Problem details: When you reach the line containing "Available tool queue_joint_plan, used" in the data below, begin returning lines exactly as written, and stop once the line containing "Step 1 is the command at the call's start" has been returned.

§ §

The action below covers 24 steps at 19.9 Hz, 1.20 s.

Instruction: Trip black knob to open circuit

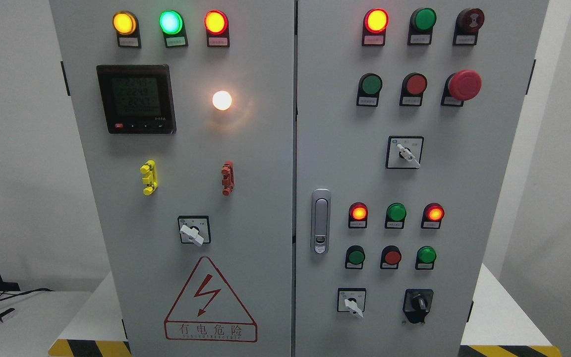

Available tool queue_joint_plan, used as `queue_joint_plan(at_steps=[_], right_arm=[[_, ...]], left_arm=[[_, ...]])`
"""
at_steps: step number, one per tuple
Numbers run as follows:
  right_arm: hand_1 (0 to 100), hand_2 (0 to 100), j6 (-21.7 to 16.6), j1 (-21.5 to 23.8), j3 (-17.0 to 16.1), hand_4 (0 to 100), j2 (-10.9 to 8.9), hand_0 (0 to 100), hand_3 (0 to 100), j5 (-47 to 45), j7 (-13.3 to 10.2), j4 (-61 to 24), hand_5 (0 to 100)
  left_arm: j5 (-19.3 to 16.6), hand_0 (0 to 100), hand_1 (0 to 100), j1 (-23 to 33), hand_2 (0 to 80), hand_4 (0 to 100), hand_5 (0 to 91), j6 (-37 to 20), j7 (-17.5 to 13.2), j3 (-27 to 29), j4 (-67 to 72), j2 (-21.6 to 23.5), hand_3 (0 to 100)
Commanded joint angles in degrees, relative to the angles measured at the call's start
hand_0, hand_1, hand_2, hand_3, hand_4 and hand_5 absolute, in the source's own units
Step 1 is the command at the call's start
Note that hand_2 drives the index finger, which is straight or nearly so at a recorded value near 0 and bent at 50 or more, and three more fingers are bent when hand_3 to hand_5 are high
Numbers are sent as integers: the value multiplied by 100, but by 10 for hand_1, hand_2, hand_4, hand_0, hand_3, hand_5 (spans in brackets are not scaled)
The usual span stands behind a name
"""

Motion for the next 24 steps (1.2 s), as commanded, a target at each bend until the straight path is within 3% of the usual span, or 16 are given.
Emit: queue_joint_plan(at_steps=[1,5,8,15,19,24], right_arm=[[481,370,-17,401,-293,571,-70,147,613,9,-13,-2859,458],[510,406,53,340,-504,602,-219,163,651,9,-5,-3316,479],[523,413,175,-2,-670,609,-237,181,664,96,-5,-3422,489],[532,419,1195,-1161,-820,613,-316,210,670,114,-22,-3422,499],[531,418,1915,-2110,-820,613,-316,221,670,114,-31,-3422,501],[530,417,2426,-2902,-820,613,-316,230,670,123,-31,-3370,506]], left_arm=[[-176,120,389,0,0,0,0,-5,-4,0,0,1,0],[-176,120,389,0,0,0,0,-5,-4,0,0,1,0],[-176,120,389,0,0,0,0,-5,-4,0,0,1,0],[-176,120,389,0,0,0,0,-5,-4,0,0,1,0],[-176,120,389,0,0,0,0,-5,-4,0,0,1,0],[-176,120,389,0,0,0,0,-5,-4,0,0,-7,0]])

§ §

Exercise result:
Available tool queue_joint_plan, used as `queue_joint_plan(at_steps=[_], right_arm=[[_, ...]], left_arm=[[_, ...]])`
"""
at_steps: step number, one per tuple
Numbers run as follows:
  right_arm: hand_1 (0 to 100), hand_2 (0 to 100), j6 (-21.7 to 16.6), j1 (-21.5 to 23.8), j3 (-17.0 to 16.1), hand_4 (0 to 100), j2 (-10.9 to 8.9), hand_0 (0 to 100), hand_3 (0 to 100), j5 (-47 to 45), j7 (-13.3 to 10.2), j4 (-61 to 24), hand_5 (0 to 100)
  left_arm: j5 (-19.3 to 16.6), hand_0 (0 to 100), hand_1 (0 to 100), j1 (-23 to 33), hand_2 (0 to 80), hand_4 (0 to 100), hand_5 (0 to 91), j6 (-37 to 20), j7 (-17.5 to 13.2), j3 (-27 to 29), j4 (-67 to 72), j2 (-21.6 to 23.5), hand_3 (0 to 100)
Commanded joint angles in degrees, relative to the angles measured at the call's start
hand_0, hand_1, hand_2, hand_3, hand_4 and hand_5 absolute, in the source's own units
Step 1 is the command at the call's start

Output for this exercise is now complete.